» Given information
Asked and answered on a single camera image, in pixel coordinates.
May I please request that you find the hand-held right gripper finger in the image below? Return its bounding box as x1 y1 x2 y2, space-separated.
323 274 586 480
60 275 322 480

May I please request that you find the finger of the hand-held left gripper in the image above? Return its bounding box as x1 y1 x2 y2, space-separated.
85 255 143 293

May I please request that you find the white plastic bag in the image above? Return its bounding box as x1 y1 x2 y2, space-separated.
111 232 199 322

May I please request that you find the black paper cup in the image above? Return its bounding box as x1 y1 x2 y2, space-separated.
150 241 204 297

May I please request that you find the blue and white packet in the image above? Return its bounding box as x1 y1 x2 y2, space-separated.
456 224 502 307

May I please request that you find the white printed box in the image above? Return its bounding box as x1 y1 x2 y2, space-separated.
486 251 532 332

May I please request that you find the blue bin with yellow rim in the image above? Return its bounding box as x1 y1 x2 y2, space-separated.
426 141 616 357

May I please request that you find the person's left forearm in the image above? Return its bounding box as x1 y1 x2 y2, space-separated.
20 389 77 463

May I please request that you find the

==

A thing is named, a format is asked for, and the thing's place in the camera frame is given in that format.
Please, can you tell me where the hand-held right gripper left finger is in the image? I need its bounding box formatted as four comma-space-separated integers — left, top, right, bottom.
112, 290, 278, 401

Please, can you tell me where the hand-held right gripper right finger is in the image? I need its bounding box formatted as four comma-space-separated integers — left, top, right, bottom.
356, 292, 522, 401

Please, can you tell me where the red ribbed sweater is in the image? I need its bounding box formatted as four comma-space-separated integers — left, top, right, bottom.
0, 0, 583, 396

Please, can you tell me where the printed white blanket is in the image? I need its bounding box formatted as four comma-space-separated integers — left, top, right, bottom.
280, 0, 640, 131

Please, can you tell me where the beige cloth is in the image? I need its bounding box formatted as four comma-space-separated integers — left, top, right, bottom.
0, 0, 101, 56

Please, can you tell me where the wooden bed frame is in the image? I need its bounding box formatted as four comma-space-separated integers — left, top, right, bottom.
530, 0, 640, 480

==

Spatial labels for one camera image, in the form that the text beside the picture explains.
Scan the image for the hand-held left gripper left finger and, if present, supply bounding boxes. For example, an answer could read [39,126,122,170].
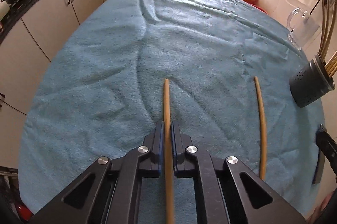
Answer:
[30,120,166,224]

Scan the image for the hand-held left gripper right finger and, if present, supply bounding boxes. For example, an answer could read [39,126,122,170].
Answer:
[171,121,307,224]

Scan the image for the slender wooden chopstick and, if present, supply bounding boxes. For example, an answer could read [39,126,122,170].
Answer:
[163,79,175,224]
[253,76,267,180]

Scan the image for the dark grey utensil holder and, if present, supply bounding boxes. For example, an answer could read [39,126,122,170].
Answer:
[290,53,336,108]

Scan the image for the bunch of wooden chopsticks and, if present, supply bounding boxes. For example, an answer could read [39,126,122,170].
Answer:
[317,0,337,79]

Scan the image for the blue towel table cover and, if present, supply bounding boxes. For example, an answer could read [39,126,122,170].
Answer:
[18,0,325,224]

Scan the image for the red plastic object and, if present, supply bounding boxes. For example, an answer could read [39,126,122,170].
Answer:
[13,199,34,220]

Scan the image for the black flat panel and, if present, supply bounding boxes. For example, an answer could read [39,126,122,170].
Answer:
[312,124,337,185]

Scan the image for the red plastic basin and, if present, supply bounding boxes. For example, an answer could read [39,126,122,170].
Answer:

» Exercise requirements
All lines carrying the word "camera" must be copied from the data above.

» Solved problem
Asked and answered on a single camera image, in pixel coordinates.
A thing is named, a format is asked for, and the thing's place in the camera frame is given in that format.
Spatial labels for one camera image, in the form that the text beside the picture explains.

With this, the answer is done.